The company declined to comment on performance of their AI technology.
According to four of the sources, as Zuckerberg steered the company towards metaverse – a set of digital worlds enabled by augmented & virtual reality – a capacity crunch was slowing its capability to deploy artificial intelligence to respond to threats such as the rise of social media rival TikTok & Apple-led ad privacy changes.
The blunders piqued the interest of former Meta board member Peter Thiel, who quit without explanation in early 2022.
Thiel informed Zuckerberg and his executives at a board meeting before leaving that they were complacent about Meta’s main social network business while focusing too much on the metaverse, leaving the firm exposed to TikTok’s threat.
Catch-up.
After cancelling a large-scale launch of Meta’s own proprietary inference hardware, which was scheduled for 2022, officials instead changed course and made orders for billions of dollars in Nvidia GPUs that year.
By then, the company had already fallen behind competitors like Google, who had begun deploying its own custom-built version of GPUs, known as the TPU, in 2015.
Executives also reorganised Meta’s AI departments that spring, designating two heads of engineering in the process, including Janardhan & the author of the September message.
According to LinkedIn profiles and a person familiar with the departures, more than a dozen executives departed Meta over the months-long turmoil, resulting in a near-complete shift of AI infrastructure leadership.
Meta then began retooling its data centres to suit the arriving GPUs, which use more power and generate more heat than CPUs and must be grouped closer together with specialised networking.
The facilities required 24 to 32 times the networking capacity & new liquid cooling systems to handle the clusters’ heat, requiring them to be completely restructured, as of Janardhan’s memo & four persons familiar with the project, the details of which had not previously been released.
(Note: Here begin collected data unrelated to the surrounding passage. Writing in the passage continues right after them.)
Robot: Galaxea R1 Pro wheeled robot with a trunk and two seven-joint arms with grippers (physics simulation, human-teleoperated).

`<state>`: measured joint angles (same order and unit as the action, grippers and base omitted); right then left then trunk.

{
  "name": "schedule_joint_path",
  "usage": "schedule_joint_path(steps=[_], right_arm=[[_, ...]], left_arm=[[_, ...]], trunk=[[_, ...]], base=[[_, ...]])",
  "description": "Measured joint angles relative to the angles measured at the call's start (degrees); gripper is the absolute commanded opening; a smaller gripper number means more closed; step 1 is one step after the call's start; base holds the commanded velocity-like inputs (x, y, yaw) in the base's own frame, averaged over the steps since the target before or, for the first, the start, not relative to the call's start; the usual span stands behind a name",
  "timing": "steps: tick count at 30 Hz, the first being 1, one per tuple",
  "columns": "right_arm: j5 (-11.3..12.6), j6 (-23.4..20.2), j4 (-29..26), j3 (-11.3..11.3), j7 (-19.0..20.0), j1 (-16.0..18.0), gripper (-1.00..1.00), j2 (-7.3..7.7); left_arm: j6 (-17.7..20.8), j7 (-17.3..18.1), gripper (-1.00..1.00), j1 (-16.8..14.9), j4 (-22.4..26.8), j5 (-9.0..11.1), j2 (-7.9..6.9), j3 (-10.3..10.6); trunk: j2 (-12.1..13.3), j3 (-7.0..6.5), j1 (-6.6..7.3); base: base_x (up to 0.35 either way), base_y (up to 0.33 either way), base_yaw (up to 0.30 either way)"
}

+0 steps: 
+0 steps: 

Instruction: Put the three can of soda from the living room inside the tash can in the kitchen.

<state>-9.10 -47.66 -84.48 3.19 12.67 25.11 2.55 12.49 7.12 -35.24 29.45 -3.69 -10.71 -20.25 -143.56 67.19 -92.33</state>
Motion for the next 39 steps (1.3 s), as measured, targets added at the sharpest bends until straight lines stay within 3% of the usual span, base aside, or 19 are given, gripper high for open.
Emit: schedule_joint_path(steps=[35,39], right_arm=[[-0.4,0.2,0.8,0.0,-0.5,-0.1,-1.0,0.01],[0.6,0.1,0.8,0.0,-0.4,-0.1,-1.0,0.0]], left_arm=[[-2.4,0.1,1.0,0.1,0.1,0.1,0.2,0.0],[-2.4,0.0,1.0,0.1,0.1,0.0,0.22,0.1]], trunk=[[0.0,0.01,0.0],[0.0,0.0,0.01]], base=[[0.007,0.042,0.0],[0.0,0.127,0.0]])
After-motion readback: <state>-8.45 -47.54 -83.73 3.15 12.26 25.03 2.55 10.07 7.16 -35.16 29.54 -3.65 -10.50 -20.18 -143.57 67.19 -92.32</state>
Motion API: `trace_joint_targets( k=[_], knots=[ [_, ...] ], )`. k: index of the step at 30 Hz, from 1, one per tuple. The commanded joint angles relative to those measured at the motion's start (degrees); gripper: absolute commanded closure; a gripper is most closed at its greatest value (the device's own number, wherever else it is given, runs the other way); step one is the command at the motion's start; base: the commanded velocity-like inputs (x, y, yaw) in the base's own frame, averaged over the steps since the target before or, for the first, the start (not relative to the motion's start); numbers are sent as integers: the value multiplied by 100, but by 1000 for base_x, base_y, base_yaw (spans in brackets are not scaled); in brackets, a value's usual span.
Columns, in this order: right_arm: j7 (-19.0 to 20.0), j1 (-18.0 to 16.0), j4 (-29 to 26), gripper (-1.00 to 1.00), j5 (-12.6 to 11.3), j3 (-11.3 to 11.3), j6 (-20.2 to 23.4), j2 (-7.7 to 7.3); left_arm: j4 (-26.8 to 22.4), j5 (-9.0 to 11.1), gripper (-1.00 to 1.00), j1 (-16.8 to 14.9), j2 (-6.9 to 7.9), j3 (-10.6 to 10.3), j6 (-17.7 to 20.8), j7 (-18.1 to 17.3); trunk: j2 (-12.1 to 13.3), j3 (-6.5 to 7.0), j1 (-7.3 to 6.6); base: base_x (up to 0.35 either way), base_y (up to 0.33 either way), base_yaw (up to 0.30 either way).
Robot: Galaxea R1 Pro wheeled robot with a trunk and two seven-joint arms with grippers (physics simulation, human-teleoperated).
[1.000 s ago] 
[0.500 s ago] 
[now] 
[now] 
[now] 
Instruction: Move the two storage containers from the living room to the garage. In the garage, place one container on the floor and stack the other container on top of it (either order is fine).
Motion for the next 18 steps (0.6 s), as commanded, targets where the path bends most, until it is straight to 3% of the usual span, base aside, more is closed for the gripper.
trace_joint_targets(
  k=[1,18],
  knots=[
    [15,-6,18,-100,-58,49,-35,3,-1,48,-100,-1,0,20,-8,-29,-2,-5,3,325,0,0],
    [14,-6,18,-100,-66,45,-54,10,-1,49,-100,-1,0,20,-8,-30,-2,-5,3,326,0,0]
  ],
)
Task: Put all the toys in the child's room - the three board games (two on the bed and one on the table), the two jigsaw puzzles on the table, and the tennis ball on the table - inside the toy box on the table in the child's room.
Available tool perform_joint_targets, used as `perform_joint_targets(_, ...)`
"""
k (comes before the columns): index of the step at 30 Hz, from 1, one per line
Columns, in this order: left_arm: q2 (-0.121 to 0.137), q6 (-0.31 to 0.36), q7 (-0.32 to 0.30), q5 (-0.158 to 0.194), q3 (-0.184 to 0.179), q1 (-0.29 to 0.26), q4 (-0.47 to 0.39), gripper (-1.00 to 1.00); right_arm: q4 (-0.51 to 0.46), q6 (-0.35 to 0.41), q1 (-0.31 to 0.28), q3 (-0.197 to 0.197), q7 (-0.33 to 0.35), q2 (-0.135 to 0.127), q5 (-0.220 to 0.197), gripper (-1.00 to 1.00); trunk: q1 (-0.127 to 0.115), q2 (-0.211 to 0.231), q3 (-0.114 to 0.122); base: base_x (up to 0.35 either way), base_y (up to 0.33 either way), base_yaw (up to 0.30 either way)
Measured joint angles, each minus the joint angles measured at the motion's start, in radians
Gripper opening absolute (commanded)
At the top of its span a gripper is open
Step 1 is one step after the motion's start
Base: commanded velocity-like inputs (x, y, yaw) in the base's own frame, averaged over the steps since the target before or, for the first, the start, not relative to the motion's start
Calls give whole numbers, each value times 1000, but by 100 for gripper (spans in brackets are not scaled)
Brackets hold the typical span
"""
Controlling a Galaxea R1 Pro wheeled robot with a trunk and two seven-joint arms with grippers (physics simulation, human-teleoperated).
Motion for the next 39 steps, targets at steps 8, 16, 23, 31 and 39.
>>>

As the project progressed, the company developed internal plans to begin constructing a new and more ambitious in-house chip that, like a GPU, would be capable of both training and inference. The project, which has not previously been publicised, is expected to be completed in 2025.
Carvill, the Meta spokesperson, stated that the data centre building, which had been halted as the company transitioned to the new architecture, will start later this year.
Trade-offs.
While increasing its GPU capacity, Meta has had nothing to offer so far while competitors such as Microsoft and Google promote public debuts of commercial generative AI technologies.
In February, Chief Financial Officer Susan Li admitted that Meta was not committing much of its present computing resources to generative work, stating that “basically all of the AI capacity is going towards ads, feeds, & Reels,” its TikTok-like short video format popular with younger users.
Meta did not prioritise developing generative AI products until after the November release of ChatGPT. Despite the fact that its research department FAIR, or Facebook AI Research, has been sharing prototypes of the technology since late 2021, they said that the corporation was not focused on turning its well-regarded research into products.
That is changing as investment interest grows. In February, Zuckerberg said the formation of a new top-level generative AI team, claiming that it would “turbocharge” the company’s efforts in the field.
This month, Chief Technology Officer Andrew Bosworth stated that generative AI was the area in which Andrew and Zuckerberg were investing the most attention and that Meta will ship a product this year.
According to two people acquainted with the new team’s work, it is still in its early phases and is focused on developing a foundation model, a basic programme that can subsequently be fine-tuned and customised for other goods.
Conclusion.
The business has been developing generative AI solutions on several teams for more than a year. The company said that the pace of work has picked up in the months after ChatGPT arrived. Let’s see if Meta will be able to conquer the race of ChatGPT!